NAD⁺ biosynthesis and mitochondrial repair in acute kidney injury via ultrasound-responsive thylakoid-integrating liposomes

Acute kidney injury (AKI) impairs the energy metabolism and antioxidant capacity of renal proximal tubular cells. Here we show that ultrasound-responsive liposomes integrating thylakoid fragments and encapsulating l-ascorbic acid can restore the energy supply and antioxidant capacity of the tubular cells as well as renal function in animal models of AKI. After intravenous injection, the liposomes preferentially accumulated in the injured kidneys and were internalized by proximal tubular cells. Quinolinate phosphoribosyltransferase expressed in thylakoid catalysed the biosynthesis of nicotinamide adenine dinucleotide (NAD⁺), prompting the recovery of damaged mitochondria.

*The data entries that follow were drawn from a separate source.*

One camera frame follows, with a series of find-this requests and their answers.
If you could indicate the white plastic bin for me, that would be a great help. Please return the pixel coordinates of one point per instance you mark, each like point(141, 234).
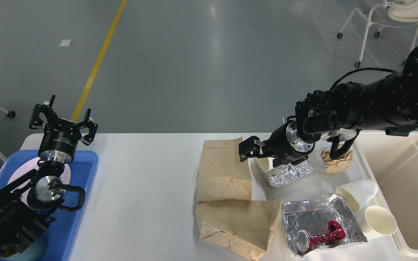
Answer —
point(392, 161)

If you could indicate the brown paper bag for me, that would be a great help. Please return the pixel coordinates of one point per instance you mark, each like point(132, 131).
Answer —
point(246, 227)
point(221, 175)

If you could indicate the teal mug yellow inside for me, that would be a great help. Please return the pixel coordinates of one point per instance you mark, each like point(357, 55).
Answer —
point(33, 253)

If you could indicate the crushed red soda can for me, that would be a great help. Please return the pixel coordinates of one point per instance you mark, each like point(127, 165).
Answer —
point(305, 241)

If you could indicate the crumpled brown paper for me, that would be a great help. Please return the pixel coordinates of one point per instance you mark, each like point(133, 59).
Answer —
point(336, 166)

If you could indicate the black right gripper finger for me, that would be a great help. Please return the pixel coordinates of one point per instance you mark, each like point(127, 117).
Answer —
point(277, 163)
point(251, 148)

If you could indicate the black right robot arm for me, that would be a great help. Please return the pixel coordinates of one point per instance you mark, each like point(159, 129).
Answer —
point(340, 114)

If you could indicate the crumpled aluminium foil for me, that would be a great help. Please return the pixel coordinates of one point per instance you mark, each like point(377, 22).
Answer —
point(283, 176)
point(313, 214)

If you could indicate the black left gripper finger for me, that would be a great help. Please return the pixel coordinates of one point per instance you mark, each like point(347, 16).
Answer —
point(43, 116)
point(87, 123)

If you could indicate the crumpled aluminium foil upper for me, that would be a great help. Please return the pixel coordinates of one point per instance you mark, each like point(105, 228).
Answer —
point(283, 176)

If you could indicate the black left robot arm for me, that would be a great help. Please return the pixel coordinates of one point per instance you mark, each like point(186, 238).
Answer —
point(21, 224)

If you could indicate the white chair on wheels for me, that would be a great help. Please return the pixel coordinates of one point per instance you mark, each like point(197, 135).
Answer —
point(385, 14)

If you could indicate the white paper cup lower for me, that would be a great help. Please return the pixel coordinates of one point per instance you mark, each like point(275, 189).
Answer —
point(377, 221)

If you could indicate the yellow plate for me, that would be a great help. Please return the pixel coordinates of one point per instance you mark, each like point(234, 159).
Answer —
point(66, 175)

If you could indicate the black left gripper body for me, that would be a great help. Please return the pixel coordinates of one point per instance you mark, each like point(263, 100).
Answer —
point(59, 142)

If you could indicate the crumpled aluminium foil lower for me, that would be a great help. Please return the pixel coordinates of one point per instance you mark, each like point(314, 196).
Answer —
point(313, 214)

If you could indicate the pink plate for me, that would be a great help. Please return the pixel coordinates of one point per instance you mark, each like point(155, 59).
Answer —
point(22, 174)

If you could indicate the white paper cup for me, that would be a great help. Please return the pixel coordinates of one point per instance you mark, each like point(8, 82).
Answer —
point(377, 221)
point(265, 164)

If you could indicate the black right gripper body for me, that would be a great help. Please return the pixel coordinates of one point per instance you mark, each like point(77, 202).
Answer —
point(286, 145)

Local ultrasound stimulation activated electron transfer from ascorbic acid, which led to the cytoplasmic formation of NADH and to the restoration of adenosine triphosphate through the malate-aspartate shuttle. Concurrently, the enhanced pentose phosphate pathway facilitated NADPH biosynthesis and reduced the levels of reactive oxygen species. In mice and piglets with AKI, low doses of the liposomes prevented kidney damage.